Bean Pattern in PHP5


Taking advantage of PHP5’s magic methods __get, __set, and __call, the bean pattern can be implemented pretty easily in PHP. Here’s an example of it in Java:

public class UserBean {

    protected String username, email, location;

    public String getUsername() {
        return username;
    }
    public void setUsername(String username) {
        this.username = username;
    }

    public String getEmail() {
        return email;
    }
    public void setEmail(String email) {
        this.email = email;
    }

    public String getLocation {
        return location;
    }
    public void setLocation(String location) {
        this.location = location;
    }
}

One of the annoyances of this (at least for me) is that you end up creating a bunch of getter/setter methods that don’t do anything special – they either return the encapsulated variable or set it. So, I wrote a base class that uses PHP5’s magic methods to take care of all of those generic getters and setters.

abstract class Bean {
    public function __call($name, $arguments) {
        if (strpos($name, 'get') === 0) {
            $property = strtolower(substr($name,3,1)) . substr($name,4);
            return $this->$property;
        }
        elseif (strpos($name, 'set') === 0) {
            $property = strtolower(substr($name,3,1)) . substr($name,4);
            return $this->$property = $arguments[0];
        }
        else {
            throw new Exception("Method $name does not exist");
        }
    }

    public function __get($name) {
        $getter = 'get' . ucfirst($name);
        if (method_exists($this, $getter)) {
            return call_user_func(array($this, $getter));
        }
        return $this->$name;
    }

    public function __set($name, $value) {
        $setter = 'set' . ucfirst($name);
        if (method_exists($this, $setter)) {
            call_user_func(array($this, $setter), $value);
        }
        else {
            $this->$name = $value;
        }
    }
}

Using the above abstract class, the example UserBean in PHP would become just:

class UserBean extends Bean {
    protected $username, $email, location;
}

And you can access the bean as follows, without having to write any of these functions:

$user = new UserBean();
$user->setUsername('Jim');
echo $user->getUsername();

If you needed to do any additional work in the getter function, you can just create a getter function like you normally would:

class UserBean extends Bean {
    protected $username, $email, location;
    public function getUsername() {
        return "User: $username";
    }
}

In addition, if you want cleaner syntax (i.e. when mixing PHP with your HTML), you could also access properties of the bean directly, and the getter/setter functions will be called automatically if they exist.
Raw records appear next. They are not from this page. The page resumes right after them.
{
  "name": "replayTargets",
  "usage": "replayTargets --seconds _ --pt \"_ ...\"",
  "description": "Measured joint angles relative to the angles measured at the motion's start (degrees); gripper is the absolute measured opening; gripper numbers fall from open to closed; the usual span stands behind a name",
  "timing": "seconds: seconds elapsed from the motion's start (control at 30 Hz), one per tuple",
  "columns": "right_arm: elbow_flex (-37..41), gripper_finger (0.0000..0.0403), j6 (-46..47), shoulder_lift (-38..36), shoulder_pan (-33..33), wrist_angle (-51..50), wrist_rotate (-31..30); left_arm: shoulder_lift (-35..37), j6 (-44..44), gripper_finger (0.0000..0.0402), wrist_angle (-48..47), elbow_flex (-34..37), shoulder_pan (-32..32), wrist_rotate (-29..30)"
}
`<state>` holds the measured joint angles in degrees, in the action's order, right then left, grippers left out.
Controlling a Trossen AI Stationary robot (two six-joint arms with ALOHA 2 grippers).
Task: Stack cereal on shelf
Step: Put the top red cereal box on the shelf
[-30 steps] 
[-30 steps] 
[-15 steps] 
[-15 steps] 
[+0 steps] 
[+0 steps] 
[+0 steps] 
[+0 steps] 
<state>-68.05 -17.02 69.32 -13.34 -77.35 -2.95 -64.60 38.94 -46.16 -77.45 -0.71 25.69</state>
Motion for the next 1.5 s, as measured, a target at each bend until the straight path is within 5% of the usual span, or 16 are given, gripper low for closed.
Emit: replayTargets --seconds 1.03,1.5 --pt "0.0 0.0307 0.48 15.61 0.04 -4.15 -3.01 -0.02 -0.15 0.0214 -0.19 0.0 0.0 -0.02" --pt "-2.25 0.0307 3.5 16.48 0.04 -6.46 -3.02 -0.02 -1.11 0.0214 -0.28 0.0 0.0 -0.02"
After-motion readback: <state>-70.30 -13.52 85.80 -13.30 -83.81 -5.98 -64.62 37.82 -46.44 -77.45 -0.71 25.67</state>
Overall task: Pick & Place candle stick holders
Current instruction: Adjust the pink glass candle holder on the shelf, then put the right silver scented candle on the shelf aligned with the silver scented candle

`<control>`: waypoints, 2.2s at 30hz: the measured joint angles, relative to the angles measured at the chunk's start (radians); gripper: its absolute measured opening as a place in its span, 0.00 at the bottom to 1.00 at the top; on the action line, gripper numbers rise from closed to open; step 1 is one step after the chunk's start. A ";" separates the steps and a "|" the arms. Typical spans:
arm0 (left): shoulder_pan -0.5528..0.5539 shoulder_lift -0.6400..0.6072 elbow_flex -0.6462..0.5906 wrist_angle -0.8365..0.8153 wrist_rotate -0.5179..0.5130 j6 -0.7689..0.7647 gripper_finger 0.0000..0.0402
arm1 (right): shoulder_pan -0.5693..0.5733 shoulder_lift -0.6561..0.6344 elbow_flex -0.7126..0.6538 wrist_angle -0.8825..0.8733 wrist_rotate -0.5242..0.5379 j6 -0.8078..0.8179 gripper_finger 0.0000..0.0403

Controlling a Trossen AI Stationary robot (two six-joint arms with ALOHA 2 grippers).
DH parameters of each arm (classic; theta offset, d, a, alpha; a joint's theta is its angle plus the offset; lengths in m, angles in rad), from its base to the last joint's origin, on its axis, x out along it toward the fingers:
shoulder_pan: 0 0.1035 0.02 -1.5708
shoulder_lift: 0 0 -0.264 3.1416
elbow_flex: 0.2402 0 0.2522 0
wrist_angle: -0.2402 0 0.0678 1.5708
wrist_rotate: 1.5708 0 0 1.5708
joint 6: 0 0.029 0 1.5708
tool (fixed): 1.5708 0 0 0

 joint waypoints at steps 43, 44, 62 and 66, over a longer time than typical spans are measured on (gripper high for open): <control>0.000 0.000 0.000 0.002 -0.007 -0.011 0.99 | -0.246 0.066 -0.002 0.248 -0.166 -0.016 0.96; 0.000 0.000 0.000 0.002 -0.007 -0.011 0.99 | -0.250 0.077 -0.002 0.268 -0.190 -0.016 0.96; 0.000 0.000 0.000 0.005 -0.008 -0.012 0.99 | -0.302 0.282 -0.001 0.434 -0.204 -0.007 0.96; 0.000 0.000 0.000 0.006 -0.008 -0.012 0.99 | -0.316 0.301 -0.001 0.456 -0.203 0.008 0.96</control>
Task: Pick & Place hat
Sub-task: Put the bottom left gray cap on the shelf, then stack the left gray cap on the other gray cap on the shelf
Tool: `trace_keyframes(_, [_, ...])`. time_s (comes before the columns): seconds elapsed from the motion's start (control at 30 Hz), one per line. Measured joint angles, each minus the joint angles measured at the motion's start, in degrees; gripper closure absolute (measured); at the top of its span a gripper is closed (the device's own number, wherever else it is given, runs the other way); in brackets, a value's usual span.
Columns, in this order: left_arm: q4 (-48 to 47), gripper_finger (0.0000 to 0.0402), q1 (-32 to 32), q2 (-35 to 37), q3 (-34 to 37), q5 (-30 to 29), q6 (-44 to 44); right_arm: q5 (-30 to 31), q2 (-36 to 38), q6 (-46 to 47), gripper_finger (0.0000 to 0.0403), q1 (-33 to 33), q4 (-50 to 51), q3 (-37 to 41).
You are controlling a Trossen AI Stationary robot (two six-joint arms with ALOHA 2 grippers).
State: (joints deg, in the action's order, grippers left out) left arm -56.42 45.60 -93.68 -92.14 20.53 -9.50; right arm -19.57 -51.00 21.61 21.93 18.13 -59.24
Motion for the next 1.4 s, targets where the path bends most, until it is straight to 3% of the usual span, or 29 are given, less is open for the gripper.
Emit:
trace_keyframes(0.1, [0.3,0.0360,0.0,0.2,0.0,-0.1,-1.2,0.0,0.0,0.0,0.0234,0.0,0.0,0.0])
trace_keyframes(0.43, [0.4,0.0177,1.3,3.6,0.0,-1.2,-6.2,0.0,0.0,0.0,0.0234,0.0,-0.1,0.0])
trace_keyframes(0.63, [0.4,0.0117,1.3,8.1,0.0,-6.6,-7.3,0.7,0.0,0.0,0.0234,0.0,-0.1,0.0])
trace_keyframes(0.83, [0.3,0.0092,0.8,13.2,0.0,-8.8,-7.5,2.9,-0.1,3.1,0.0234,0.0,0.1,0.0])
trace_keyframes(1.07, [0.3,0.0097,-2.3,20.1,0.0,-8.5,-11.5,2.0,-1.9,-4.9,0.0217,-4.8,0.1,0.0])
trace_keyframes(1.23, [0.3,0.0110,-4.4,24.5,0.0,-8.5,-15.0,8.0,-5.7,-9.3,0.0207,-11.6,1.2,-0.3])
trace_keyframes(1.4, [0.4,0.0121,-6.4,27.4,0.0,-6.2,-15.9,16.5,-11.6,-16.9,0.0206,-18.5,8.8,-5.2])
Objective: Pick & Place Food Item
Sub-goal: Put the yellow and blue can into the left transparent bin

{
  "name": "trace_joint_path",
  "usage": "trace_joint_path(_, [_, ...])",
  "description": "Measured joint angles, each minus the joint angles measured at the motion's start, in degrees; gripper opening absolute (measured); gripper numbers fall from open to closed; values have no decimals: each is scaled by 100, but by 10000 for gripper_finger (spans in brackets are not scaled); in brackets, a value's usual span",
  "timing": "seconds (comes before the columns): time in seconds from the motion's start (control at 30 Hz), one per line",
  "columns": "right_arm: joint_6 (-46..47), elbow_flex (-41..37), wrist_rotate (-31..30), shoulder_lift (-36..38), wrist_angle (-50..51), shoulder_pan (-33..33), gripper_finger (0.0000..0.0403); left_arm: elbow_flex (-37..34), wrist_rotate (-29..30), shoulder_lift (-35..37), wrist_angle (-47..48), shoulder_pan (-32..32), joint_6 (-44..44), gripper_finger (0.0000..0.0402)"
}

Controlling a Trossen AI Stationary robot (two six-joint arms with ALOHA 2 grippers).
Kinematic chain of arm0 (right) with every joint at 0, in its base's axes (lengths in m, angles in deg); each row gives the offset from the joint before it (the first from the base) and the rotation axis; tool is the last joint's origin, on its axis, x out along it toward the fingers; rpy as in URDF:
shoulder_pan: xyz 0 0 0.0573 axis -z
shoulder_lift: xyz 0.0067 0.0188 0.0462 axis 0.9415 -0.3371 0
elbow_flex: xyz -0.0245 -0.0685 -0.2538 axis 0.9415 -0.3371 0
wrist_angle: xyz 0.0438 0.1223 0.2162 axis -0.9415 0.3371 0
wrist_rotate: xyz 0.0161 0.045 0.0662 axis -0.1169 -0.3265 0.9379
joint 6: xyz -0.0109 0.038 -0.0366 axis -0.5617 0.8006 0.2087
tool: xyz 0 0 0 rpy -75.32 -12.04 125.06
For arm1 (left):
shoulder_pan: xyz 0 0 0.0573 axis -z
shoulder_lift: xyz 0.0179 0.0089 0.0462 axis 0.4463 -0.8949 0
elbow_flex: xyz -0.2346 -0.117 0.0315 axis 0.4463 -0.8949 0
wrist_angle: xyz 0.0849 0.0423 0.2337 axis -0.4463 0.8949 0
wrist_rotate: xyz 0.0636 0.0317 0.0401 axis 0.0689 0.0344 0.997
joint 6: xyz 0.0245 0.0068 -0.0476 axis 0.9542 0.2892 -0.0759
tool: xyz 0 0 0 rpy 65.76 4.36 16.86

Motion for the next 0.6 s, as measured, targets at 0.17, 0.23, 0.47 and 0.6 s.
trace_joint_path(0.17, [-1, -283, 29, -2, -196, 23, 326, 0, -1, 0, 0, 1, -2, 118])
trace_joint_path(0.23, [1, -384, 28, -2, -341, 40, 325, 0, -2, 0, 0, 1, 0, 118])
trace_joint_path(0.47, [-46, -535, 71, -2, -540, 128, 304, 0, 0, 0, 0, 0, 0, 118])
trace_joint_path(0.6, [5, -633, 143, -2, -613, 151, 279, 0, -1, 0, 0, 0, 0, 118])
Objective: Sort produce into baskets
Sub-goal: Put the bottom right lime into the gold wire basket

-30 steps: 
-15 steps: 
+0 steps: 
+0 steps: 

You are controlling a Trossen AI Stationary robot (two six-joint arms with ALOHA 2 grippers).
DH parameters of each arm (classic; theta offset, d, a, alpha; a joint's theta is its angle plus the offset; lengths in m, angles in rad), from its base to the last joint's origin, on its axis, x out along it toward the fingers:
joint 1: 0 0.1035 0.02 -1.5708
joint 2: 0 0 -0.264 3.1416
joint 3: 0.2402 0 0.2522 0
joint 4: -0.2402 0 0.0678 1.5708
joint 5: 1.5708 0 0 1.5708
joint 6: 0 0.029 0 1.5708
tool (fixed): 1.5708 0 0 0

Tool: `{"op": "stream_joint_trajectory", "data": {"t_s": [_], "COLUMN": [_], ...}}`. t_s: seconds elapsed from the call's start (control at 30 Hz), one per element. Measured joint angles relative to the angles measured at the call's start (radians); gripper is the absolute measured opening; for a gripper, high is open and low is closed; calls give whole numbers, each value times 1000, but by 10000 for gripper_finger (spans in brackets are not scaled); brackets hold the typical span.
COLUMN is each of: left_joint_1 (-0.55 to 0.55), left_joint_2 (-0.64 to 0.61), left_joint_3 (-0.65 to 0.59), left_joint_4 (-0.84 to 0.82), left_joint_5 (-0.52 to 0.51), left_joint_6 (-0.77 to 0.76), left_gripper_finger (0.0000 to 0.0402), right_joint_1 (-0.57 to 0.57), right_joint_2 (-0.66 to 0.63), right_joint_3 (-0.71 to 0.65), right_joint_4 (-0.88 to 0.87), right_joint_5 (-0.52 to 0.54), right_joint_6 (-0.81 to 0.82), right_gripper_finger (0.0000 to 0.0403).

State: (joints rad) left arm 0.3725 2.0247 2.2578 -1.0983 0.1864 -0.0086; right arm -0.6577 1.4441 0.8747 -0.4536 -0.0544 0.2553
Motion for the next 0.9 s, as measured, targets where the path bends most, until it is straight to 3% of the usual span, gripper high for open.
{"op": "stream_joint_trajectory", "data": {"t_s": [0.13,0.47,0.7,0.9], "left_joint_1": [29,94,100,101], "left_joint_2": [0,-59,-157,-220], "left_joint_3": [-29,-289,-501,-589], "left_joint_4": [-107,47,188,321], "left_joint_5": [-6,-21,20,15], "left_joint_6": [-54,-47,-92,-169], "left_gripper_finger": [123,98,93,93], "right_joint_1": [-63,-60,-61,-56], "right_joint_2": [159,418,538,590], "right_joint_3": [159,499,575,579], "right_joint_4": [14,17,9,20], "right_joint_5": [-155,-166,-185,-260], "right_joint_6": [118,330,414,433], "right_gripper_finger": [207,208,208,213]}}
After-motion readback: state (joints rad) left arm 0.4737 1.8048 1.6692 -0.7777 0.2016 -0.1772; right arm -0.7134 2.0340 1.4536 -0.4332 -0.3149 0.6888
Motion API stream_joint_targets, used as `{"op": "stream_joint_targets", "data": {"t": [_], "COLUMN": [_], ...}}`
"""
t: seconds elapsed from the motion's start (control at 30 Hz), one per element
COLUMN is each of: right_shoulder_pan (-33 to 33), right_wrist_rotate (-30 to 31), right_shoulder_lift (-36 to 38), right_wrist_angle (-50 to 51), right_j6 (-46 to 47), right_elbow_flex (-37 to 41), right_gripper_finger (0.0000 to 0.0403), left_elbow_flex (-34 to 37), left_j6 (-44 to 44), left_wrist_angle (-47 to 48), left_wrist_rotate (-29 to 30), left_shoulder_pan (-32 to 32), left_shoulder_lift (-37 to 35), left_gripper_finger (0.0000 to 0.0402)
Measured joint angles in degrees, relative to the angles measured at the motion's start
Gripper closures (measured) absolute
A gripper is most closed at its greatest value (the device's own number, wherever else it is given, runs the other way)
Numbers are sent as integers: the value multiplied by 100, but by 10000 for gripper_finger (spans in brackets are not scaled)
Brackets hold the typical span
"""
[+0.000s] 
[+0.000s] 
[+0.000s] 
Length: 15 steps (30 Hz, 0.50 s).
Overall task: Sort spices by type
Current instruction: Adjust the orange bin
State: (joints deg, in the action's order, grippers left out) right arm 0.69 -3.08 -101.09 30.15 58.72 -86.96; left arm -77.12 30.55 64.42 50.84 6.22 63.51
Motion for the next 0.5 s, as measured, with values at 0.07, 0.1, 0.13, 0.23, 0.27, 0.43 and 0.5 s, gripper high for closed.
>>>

Since the properties are “protected”, attempts to access the properties will get routed to the __get and __set functions, where it will attempt to call a getter/setter if it exists.

$user = new UserBean();
$user->username = 'Jim';
echo $user->username;;


One Comment

Linkamp on Tuesday, April 20, 2010 (11:48AM)

Nice, i like java and your patterns. Actually i work in a php project with Zend Framework. I use this for model beans.